Saterbak Receives Lifetime Faculty Mentor Award

5/8/24 Pratt School of Engineering

Ann Saterbak was recognized for mentoring a generation of biomedical engineering educators

Ann Saterbak discusses a project with engineering students
Saterbak Receives Lifetime Faculty Mentor Award

Ann Saterbak, a professor of the practice in the Department of Biomedical Engineering at Duke University, was awarded the Biomedical Engineering Lifetime Faculty Mentor Award from the American Society for Engineering Education Biomedical Engineering Division. Given once every two years, this award is intended to highlight faculty who have helped advance engineering education through outstanding mentorship on a nationwide scale.

“Ann is an outstanding educator and one of our best teachers in Duke BME,” said Libby Bucholz, the Claude B. Williams and David M. Hessee Associate Professor of the Practice in Duke BME. “She leads our students with a calm efficiency that I envy and try to replicate in my own classes, and I feel lucky to be down the hall from her to witness how she interacts with and guides our students throughout their engineering education.”

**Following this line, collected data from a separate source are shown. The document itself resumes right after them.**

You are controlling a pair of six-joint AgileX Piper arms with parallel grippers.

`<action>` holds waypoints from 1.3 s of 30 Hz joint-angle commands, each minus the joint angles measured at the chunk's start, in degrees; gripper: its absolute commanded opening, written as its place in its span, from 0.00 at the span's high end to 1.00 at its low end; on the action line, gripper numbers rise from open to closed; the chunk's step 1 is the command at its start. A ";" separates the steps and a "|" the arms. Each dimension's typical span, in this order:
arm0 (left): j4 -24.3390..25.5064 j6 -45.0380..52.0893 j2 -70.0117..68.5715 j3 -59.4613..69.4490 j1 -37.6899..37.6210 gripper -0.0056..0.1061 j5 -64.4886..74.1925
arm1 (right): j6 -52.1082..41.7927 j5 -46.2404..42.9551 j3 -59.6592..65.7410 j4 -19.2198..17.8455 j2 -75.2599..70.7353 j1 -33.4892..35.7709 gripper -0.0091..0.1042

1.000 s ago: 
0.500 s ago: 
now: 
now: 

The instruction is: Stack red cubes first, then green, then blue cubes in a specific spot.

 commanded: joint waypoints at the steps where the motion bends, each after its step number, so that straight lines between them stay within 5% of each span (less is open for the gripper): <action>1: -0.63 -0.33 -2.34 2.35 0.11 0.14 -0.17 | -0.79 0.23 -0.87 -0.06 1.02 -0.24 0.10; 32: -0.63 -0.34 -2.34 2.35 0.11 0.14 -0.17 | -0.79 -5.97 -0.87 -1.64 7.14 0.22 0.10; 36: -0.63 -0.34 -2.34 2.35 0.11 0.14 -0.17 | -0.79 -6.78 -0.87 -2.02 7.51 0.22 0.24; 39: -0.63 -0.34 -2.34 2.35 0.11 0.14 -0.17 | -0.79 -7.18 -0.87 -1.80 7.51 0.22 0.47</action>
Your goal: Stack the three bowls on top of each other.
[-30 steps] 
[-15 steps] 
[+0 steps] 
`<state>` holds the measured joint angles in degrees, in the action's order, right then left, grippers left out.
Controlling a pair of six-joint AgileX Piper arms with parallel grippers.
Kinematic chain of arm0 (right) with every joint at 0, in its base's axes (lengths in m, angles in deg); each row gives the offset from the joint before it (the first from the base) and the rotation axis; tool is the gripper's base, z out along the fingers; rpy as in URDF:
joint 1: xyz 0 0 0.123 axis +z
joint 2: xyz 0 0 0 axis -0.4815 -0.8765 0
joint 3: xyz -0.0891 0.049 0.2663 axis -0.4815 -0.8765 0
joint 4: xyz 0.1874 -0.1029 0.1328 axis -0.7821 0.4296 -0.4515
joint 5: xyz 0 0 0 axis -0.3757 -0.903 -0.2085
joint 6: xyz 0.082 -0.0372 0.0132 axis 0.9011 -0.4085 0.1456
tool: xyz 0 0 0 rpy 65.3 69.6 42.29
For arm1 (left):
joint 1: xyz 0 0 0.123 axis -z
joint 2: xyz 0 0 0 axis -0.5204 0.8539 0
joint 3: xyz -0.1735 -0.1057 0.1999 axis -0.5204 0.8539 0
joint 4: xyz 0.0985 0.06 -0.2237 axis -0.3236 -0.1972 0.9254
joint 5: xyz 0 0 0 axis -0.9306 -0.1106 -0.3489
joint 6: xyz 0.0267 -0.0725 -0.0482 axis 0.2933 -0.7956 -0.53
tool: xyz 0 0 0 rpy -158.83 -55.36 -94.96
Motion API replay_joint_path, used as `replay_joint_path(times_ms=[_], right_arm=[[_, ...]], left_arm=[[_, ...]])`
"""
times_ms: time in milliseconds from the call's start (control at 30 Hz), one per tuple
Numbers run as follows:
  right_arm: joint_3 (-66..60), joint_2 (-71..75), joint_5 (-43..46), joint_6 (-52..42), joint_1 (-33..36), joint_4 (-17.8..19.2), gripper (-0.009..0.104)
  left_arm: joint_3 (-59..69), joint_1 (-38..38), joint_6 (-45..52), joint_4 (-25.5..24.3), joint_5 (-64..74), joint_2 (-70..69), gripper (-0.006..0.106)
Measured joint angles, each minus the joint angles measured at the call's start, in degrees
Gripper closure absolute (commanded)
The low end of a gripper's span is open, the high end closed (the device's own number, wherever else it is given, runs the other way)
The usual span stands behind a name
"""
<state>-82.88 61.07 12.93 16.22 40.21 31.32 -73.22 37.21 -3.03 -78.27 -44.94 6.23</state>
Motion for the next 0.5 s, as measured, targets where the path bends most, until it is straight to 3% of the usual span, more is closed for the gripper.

A nationally recognized engineering educator, Saterbak focuses on creating undergraduate programs that broaden student’s problem-solving skills using real-world problems, inquiry-based learning and hands-on experiences. In her role at Duke, Saterbak serves as the founder and director of the Duke Engineering First-Year Experience, an introductory engineering program that immerses students in hands-on, community-driven design projects in their first months in the engineering program.

Saterbak’s work in engineering education extends beyond the walls of Duke. In 2021, she worked with a team of collaborators to launch Biomedical Engineering Education, a journal from the Biomedical Engineering Society (BMES) that shares research articles, teaching tips and other advances that are useful for biomedical engineering educators.

For her numerous contributions to the field, Saterbak was elected a fellow in the Biomedical Engineering Society and the American Society of Engineering Education, and she is a frequent presenter of educational materials at the annual ASEE and BMES conferences.

“I have been very gratified with the growth in the emphasis on BME education and in the number of teaching focused BME faculty members across the country during the last 25 years,” said Saterbak. “Biomedical engineering education is a growing and thriving community with faculty constantly developing new programs and pedagogies, and I’m thankful to be a part of it.”